Les excédents permettent de soutenir de nouveaux lieux. « Chaque année, en assemblée générale de l’association propriétaire, on décide combien sera mis en réserve pour la solidarité », poursuit Malte.
Autonomie et solidarité entre collectifs
Chaque lieu membre du réseau comprend deux associations. L’association usagère réunit, comme son nom l’indique, les usagers du site. L’association propriétaire compte deux membres : l’association usagère, et le Clip. C’est l’association usagère qui gère le lieu. Si elle ne fonctionne plus, une autre pourra la remplacer. « L’autonomie est complètement laissée aux lieux, on ne veut pas toucher à l’autogestion, indique Malte. Et les transferts financiers se font directement d’un lieu à un autre. » Ce système est inspiré du Miethäuser Syndikat, qui existe en Allemagne depuis 25 ans et réunit environ 150 lieux d’habitat, dont certains de grande taille : « Des anciennes casernes anglaises ont été transformées en logements. »

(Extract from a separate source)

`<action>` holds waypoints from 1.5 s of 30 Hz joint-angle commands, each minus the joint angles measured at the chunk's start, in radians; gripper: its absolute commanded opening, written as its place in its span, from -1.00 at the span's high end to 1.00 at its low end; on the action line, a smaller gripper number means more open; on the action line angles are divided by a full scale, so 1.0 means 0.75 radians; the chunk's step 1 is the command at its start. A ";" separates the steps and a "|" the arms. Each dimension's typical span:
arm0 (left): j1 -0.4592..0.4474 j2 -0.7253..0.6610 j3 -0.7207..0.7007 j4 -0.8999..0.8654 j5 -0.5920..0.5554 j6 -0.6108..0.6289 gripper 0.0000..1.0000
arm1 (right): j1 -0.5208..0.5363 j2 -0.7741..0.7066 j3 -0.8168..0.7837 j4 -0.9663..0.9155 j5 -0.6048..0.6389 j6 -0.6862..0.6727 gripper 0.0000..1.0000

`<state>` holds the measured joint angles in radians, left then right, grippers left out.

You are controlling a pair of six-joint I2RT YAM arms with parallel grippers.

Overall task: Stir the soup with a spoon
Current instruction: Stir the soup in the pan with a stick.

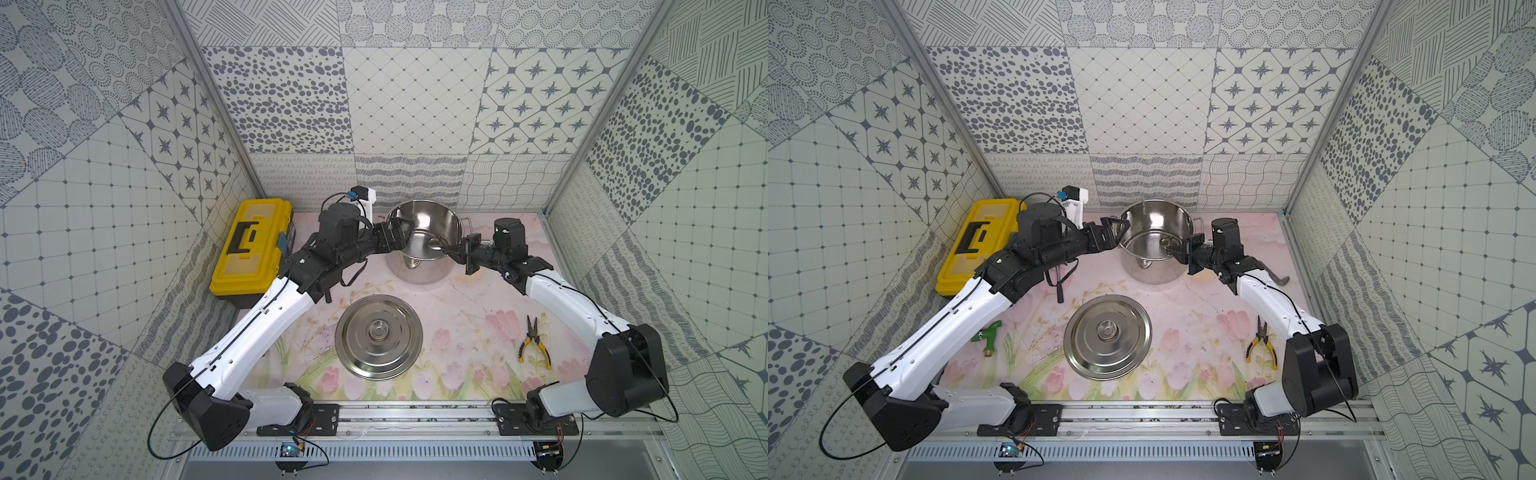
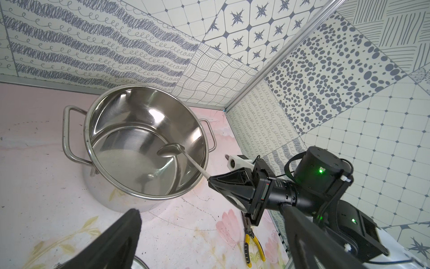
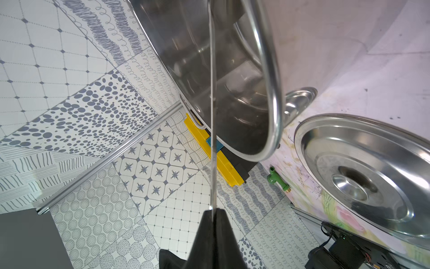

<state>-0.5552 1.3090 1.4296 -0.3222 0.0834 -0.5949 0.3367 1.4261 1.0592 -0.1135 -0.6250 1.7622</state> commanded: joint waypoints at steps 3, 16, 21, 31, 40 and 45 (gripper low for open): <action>0.005 -0.003 0.007 0.069 0.017 0.010 -0.99 | 0.127 -0.039 -0.069 0.084 0.040 0.036 1.00; 0.006 -0.023 -0.012 0.064 0.008 -0.044 -0.99 | 0.236 0.310 0.311 0.202 0.058 0.077 1.00; 0.006 -0.042 -0.019 0.050 0.000 -0.047 -0.99 | 0.207 0.421 0.439 0.199 0.046 0.072 1.00; 0.006 -0.067 -0.045 0.047 -0.003 -0.050 -0.99 | 0.058 0.379 0.349 0.209 0.030 0.066 1.00; 0.006 -0.054 -0.037 0.058 0.016 -0.036 -0.99 | 0.053 0.164 0.124 0.206 0.032 0.063 1.00; 0.007 -0.056 -0.040 0.064 0.019 -0.037 -0.99 | 0.112 0.061 0.050 0.198 0.056 0.079 1.00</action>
<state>-0.5552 1.2686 1.3987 -0.3214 0.0826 -0.6323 0.3916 1.5230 1.1160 -0.0116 -0.5861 1.8111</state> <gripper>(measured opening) 0.996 0.089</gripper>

Et il donne envie ! La dernière assemblée générale du Clip, en janvier, a réuni une quarantaine de personnes et attiré huit nouveaux collectifs. « C’était très joyeux, se réjouit Noa. Je vais aller en Rhône-Alpes aider à la création d’un lieu de santé. » Parmi les objectifs du réseau : monter un pôle de personnes ressources pour proposer des médiations aux collectifs en crise. Car « souvent, la mobilisation qui permet l’achat met de côté les questions de fond, les projections et visions différentes. Après, c’est plus compliqué », constate Malte.

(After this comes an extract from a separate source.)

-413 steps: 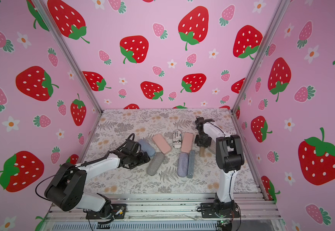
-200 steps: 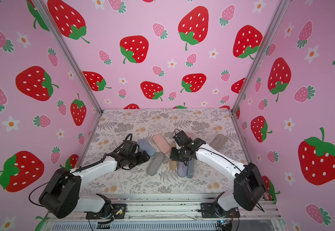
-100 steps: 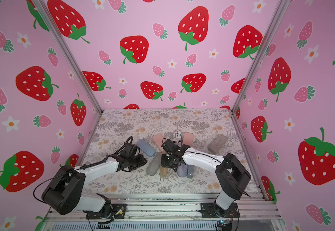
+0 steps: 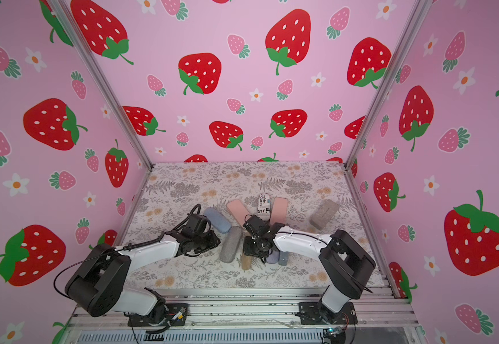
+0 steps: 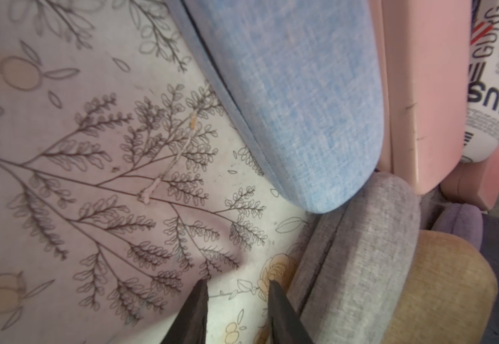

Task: Close the glasses case
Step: Adjust the glasses case at the center of the board.

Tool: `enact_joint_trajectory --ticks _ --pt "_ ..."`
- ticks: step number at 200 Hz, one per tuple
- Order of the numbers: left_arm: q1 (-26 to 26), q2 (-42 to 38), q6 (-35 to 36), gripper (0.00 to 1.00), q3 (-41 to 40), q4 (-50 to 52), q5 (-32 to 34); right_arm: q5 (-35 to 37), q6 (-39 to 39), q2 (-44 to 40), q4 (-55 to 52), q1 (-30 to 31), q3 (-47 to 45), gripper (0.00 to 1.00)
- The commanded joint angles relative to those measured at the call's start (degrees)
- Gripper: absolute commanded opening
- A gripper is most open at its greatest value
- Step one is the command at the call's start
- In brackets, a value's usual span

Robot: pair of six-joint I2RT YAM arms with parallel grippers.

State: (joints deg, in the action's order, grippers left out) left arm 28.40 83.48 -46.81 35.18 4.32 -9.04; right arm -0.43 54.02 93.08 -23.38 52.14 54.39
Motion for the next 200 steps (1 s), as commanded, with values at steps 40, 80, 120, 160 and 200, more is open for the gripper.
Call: enact_joint_trajectory --ticks 40,80,120,160,200 --pt "2.3 1.7 -1.5 0.34 1.1 1.1 0.8 1.0 -0.9 0.3 -1.5 0.4 2.6 0.46" --pt "2.4 1.5 -1.4 0.34 1.3 1.4 0.8 4.8 -1.4 -1.6 -8.1 0.4 4.7 0.57" --pt "2.5 1.8 -1.4 0.34 1.6 1.4 0.8 6.7 -1.7 -1.5 -12.8 0.4 6.0 0.57" --pt "2.6 1.9 -1.2 0.34 1.5 1.4 0.8 7.6 -1.0 -0.6 -14.4 0.4 5.7 0.56" --pt "2.7 2.2 -1.4 0.34 1.4 1.0 0.8 8.7 -1.5 -1.8 -15.7 0.4 6.1 0.56"
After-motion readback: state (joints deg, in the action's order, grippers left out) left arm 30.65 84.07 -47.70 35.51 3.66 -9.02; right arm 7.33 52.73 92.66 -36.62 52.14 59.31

Les lieux mettent en commun leurs titres de propriété
Plus récente, la foncière Antidote cherche, elle aussi, à « faire sortir durablement des lieux du marché et garantir leur vocation politique initiale le plus longtemps possible ».
Le groupe s’est inspiré de nombreuses expériences passées et présentes, dont celle du Clip. Mais le fonctionnement d’Antidote est un peu différent. L’idée est que les lieux mettent en commun leurs titres de propriété, au sein d’une structure qu’ils pilotent « à égalité ». L’association Les Passagères de l’usage se réunit trois fois par an, durant quatre jours, pour définir les grandes orientations. C’est elle qui dirige le fond de dotation Antidote, qui permet de défiscaliser les dons financiers et immobiliers. Lorsqu’un collectif souhaite acquérir un lieu, il réunit des dons localement, tout en bénéficiant d’un apport de la structure nationale.
Lisa Giachino
1 – Un film de Robert Guédiguian sorti en 1997.